→ **Exercise aim**
The whole listing below is to be output exactly, with no line skipped.

····················

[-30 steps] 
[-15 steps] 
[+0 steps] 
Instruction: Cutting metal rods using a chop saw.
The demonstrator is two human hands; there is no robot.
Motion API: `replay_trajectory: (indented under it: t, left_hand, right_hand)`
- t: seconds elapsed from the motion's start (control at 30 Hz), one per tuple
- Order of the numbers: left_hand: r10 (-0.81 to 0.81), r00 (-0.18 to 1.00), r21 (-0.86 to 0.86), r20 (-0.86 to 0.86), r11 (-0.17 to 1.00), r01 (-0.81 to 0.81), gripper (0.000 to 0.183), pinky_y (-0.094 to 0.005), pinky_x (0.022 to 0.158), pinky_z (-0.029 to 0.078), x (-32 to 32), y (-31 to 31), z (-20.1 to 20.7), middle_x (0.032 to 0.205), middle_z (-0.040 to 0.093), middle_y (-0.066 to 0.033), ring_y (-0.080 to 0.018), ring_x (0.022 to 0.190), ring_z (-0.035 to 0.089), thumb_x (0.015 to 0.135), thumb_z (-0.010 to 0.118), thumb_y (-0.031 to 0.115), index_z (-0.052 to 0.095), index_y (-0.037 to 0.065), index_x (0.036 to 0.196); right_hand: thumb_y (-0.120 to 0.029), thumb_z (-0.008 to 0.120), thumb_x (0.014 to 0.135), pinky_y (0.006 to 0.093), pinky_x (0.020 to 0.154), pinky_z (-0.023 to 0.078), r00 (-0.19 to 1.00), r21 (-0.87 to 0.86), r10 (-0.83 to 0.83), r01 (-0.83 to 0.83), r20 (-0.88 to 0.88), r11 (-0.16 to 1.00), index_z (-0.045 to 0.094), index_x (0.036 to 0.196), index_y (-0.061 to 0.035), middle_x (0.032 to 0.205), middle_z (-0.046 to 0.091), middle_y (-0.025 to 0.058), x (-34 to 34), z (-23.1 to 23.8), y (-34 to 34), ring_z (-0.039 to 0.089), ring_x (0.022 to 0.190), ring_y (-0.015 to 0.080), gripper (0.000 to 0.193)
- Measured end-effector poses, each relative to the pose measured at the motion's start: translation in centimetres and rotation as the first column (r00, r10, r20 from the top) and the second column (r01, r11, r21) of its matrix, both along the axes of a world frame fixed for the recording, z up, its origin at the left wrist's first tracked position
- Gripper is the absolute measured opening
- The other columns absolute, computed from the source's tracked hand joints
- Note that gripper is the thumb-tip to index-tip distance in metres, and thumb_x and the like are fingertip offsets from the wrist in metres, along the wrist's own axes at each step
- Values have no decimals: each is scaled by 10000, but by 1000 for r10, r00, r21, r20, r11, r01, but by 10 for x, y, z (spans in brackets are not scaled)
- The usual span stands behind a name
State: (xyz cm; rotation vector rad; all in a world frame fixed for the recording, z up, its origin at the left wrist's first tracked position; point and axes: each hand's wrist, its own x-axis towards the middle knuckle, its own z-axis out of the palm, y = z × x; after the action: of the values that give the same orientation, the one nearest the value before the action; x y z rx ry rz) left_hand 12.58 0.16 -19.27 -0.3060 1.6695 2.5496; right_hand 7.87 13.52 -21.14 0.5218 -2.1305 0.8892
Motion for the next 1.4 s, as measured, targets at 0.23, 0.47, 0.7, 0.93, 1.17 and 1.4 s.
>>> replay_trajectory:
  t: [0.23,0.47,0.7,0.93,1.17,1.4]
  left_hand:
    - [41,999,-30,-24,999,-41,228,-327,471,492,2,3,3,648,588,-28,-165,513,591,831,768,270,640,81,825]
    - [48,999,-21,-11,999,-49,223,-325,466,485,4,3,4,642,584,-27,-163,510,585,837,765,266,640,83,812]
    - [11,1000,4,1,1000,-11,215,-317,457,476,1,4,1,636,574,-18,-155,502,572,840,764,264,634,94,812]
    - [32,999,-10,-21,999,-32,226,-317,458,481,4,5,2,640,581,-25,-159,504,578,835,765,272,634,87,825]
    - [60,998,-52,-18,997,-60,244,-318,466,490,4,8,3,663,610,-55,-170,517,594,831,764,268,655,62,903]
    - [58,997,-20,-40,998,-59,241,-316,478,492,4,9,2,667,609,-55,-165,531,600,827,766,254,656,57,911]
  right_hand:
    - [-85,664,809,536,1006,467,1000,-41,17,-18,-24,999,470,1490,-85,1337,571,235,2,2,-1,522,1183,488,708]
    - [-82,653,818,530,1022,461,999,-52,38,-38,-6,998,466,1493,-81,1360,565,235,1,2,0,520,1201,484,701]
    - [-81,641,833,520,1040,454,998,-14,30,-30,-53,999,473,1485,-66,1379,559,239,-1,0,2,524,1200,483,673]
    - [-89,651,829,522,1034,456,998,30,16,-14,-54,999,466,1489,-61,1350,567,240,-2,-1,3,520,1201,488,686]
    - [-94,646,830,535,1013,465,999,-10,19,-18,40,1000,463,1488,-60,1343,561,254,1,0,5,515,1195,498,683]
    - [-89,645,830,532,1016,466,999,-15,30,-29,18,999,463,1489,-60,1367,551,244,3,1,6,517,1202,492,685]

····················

→ **Answer to the problem**
[-30 steps] 
[-15 steps] 
[+0 steps] 
Instruction: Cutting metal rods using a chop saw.
The demonstrator is two human hands; there is no robot.
Motion API: `replay_trajectory: (indented under it: t, left_hand, right_hand)`
- t: seconds elapsed from the motion's start (control at 30 Hz), one per tuple
- Order of the numbers: left_hand: r10 (-0.81 to 0.81), r00 (-0.18 to 1.00), r21 (-0.86 to 0.86), r20 (-0.86 to 0.86), r11 (-0.17 to 1.00), r01 (-0.81 to 0.81), gripper (0.000 to 0.183), pinky_y (-0.094 to 0.005), pinky_x (0.022 to 0.158), pinky_z (-0.029 to 0.078), x (-32 to 32), y (-31 to 31), z (-20.1 to 20.7), middle_x (0.032 to 0.205), middle_z (-0.040 to 0.093), middle_y (-0.066 to 0.033), ring_y (-0.080 to 0.018), ring_x (0.022 to 0.190), ring_z (-0.035 to 0.089), thumb_x (0.015 to 0.135), thumb_z (-0.010 to 0.118), thumb_y (-0.031 to 0.115), index_z (-0.052 to 0.095), index_y (-0.037 to 0.065), index_x (0.036 to 0.196); right_hand: thumb_y (-0.120 to 0.029), thumb_z (-0.008 to 0.120), thumb_x (0.014 to 0.135), pinky_y (0.006 to 0.093), pinky_x (0.020 to 0.154), pinky_z (-0.023 to 0.078), r00 (-0.19 to 1.00), r21 (-0.87 to 0.86), r10 (-0.83 to 0.83), r01 (-0.83 to 0.83), r20 (-0.88 to 0.88), r11 (-0.16 to 1.00), index_z (-0.045 to 0.094), index_x (0.036 to 0.196), index_y (-0.061 to 0.035), middle_x (0.032 to 0.205), middle_z (-0.046 to 0.091), middle_y (-0.025 to 0.058), x (-34 to 34), z (-23.1 to 23.8), y (-34 to 34), ring_z (-0.039 to 0.089), ring_x (0.022 to 0.190), ring_y (-0.015 to 0.080), gripper (0.000 to 0.193)
- Measured end-effector poses, each relative to the pose measured at the motion's start: translation in centimetres and rotation as the first column (r00, r10, r20 from the top) and the second column (r01, r11, r21) of its matrix, both along the axes of a world frame fixed for the recording, z up, its origin at the left wrist's first tracked position
- Gripper is the absolute measured opening
- The other columns absolute, computed from the source's tracked hand joints
- Note that gripper is the thumb-tip to index-tip distance in metres, and thumb_x and the like are fingertip offsets from the wrist in metres, along the wrist's own axes at each step
- Values have no decimals: each is scaled by 10000, but by 1000 for r10, r00, r21, r20, r11, r01, but by 10 for x, y, z (spans in brackets are not scaled)
- The usual span stands behind a name
State: (xyz cm; rotation vector rad; all in a world frame fixed for the recording, z up, its origin at the left wrist's first tracked position; point and axes: each hand's wrist, its own x-axis towards the middle knuckle, its own z-axis out of the palm, y = z × x; after the action: of the values that give the same orientation, the one nearest the value before the action; x y z rx ry rz) left_hand 12.58 0.16 -19.27 -0.3060 1.6695 2.5496; right_hand 7.87 13.52 -21.14 0.5218 -2.1305 0.8892
Motion for the next 1.4 s, as measured, targets at 0.23, 0.47, 0.7, 0.93, 1.17 and 1.4 s.
>>> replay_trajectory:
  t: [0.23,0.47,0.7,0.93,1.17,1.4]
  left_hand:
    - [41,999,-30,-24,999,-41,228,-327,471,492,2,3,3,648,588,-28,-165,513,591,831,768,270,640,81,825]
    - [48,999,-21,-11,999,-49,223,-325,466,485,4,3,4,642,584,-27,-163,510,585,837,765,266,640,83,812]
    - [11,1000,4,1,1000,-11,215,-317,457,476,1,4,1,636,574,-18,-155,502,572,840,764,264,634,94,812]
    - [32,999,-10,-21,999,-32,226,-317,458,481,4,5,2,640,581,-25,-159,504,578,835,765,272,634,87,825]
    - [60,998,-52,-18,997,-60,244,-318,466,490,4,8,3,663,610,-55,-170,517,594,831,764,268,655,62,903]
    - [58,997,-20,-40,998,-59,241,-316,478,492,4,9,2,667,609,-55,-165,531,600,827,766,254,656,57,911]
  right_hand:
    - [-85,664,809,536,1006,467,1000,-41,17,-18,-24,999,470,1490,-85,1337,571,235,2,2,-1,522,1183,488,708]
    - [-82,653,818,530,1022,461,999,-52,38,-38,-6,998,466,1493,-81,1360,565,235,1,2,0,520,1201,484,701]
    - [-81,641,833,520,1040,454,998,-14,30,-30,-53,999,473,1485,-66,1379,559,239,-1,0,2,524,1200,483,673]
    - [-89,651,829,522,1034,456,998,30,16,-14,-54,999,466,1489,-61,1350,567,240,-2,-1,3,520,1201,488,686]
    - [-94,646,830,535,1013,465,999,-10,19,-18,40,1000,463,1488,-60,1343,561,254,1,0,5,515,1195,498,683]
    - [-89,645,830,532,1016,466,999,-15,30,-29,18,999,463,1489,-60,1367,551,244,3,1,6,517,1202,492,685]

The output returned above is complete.